(3 years, 5 months ago)
Commons ChamberThe right hon. Gentleman makes a good and useful point, and the decisions made on the SDRs will be extremely helpful.
We come, finally, to the essence of all of this. Because of the way the development budget is configured, these terrible cuts are falling first and hardest on the humanitarian sectors. Let me just mention four of them. The first is girls’ education. The Prime Minister has rightly said that it is his main aspiration on these international development issues—this is strongly supported by my hon. Friend the Member for West Worcestershire (Harriett Baldwin)—to ensure that all girls get 12 years of quality education.
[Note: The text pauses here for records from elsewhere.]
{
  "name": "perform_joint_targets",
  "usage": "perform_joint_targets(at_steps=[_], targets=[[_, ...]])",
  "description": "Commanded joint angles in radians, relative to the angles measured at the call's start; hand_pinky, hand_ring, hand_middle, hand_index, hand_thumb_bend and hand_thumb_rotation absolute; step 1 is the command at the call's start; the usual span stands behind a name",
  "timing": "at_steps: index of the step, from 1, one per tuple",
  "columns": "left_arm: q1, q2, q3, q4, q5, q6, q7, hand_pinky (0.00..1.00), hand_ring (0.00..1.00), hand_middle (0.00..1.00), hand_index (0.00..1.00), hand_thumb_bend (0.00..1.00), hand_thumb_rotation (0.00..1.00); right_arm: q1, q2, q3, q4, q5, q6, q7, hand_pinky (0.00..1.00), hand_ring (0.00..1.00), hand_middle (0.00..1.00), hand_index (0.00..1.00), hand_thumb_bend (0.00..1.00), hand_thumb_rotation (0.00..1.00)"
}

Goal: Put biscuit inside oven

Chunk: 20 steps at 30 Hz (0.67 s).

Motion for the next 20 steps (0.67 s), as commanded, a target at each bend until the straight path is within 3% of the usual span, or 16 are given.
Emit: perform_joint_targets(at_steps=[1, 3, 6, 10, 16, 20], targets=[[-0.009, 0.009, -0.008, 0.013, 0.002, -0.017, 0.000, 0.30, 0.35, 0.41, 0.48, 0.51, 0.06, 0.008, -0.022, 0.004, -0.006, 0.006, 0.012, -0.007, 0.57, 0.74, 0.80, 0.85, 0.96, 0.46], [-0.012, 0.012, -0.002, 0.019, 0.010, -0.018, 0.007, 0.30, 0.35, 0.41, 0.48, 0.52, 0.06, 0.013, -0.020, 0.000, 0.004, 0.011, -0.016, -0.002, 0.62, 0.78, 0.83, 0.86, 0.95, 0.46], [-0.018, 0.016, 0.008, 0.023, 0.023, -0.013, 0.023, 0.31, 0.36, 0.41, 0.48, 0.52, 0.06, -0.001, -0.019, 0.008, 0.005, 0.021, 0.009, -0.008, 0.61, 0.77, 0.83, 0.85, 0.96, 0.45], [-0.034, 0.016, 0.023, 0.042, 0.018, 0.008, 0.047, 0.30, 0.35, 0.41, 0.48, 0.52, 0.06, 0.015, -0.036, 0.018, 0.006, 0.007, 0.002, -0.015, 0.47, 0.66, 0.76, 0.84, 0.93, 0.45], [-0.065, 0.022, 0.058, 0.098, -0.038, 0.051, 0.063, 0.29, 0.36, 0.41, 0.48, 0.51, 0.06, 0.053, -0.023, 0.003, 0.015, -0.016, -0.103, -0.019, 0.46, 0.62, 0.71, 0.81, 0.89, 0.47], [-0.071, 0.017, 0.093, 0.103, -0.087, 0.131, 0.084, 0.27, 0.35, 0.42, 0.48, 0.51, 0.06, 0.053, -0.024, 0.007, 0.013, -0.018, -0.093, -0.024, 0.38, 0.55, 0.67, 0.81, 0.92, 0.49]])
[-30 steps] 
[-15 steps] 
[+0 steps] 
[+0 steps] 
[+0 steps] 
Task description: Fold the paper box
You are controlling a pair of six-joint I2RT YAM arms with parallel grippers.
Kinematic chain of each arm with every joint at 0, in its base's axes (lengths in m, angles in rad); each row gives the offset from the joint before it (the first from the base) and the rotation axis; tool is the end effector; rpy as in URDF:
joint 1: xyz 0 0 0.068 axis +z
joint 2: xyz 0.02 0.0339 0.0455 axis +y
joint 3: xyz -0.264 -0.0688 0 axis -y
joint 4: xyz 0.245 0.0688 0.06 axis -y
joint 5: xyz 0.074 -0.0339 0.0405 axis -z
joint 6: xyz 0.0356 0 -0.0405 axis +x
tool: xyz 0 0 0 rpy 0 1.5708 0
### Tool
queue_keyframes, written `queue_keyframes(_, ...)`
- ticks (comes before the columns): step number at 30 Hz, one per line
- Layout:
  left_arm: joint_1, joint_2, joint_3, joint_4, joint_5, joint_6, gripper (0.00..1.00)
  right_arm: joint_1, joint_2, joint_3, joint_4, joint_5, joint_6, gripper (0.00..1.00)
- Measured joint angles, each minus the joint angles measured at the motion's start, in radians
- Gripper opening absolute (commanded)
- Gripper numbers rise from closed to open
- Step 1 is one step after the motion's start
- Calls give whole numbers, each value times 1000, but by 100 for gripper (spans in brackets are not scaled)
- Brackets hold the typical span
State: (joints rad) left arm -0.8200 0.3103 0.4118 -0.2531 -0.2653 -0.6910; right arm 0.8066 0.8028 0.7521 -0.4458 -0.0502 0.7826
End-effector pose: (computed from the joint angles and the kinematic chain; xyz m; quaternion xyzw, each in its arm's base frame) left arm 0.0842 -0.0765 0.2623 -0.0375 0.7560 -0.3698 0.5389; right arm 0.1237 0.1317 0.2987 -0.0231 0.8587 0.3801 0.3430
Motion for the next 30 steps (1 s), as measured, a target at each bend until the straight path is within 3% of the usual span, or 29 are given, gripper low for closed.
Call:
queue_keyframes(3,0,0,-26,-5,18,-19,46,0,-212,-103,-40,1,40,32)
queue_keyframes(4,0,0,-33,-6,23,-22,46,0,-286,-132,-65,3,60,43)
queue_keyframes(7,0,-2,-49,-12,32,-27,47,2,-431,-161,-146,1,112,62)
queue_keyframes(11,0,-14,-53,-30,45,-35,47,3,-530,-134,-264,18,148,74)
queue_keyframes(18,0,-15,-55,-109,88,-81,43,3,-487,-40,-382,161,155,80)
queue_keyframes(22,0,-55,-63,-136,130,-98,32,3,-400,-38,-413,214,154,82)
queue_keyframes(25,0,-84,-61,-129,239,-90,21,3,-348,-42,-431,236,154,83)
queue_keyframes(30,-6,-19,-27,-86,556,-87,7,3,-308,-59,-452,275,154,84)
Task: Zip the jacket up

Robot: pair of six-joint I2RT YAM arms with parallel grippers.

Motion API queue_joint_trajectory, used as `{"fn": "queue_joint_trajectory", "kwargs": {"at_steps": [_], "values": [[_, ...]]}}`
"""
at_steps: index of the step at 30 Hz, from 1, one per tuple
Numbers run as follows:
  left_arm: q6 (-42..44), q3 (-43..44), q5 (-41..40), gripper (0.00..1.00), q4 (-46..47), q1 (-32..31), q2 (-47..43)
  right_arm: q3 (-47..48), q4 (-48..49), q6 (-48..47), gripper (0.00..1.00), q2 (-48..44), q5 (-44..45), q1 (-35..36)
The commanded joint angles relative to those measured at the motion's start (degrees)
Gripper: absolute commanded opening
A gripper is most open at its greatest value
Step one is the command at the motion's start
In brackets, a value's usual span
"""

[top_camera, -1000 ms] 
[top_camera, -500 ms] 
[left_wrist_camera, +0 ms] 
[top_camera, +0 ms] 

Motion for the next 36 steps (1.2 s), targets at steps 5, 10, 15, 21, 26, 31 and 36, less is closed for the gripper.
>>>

That is a wonderful and noble British initiative, but what has happened to the funding? It has been cut by 25%. So on the one hand we have the words—the aspiration—and on the other we have the reality of the 25% cut. Worse than that, UNICEF, which has a fantastic reputation and which the British Government judged just a few years ago to be the most effective of all the UN agencies, has had a cut of 60%. On clean water and sanitation, which is pivotal if we are to conquer this pandemic among the poorest of the world, some 10 million people who were expecting to receive British taxpayers’ support will not now get it. Funding to the UN to save the lives of people suffering with HIV/AIDS has been cut by 80%, which is a death sentence for the people who would have been helped. Finally, we are going to end food assistance for 250,000 people. These are not people who have missed eating for a few days; they are people who are starving, and we are going to cut our support for them directly.
I have never forgotten the experience I had as Development Secretary in Karamoja, in northern Uganda, where I stood under a tree next to a football pitch, which was covered by children who were starving. There were about 200 children there and they were waiting in line. They were suffering from acute malnutrition, and British taxpayers’ money and British humanitarian workers were trying to help them. If we catch them early enough, when they are floppy but not actually medically critical, we give them Plumpy’Nut, a biscuity peanut substance that costs about a 5p a head, and they will be recovered in about an hour and probably running around playing football. However, if we miss that point, they have to go to a clinic, have a drip up and it costs about $180 to put them right.
Does what my right hon. Friend has just said about the 5p not make the point that, although £4 billion is a small amount for a rich country such as ours, it makes an enormous difference in the countries we are trying to help?
My hon. Friend is absolutely right and he puts it enormously eloquently. I end my remarks by saying that that story from Karamoja in northern Uganda has lived with me from the day I saw those things. I will be thinking of those children in this debate and I urge my right hon. and hon. Friends to think about them as well.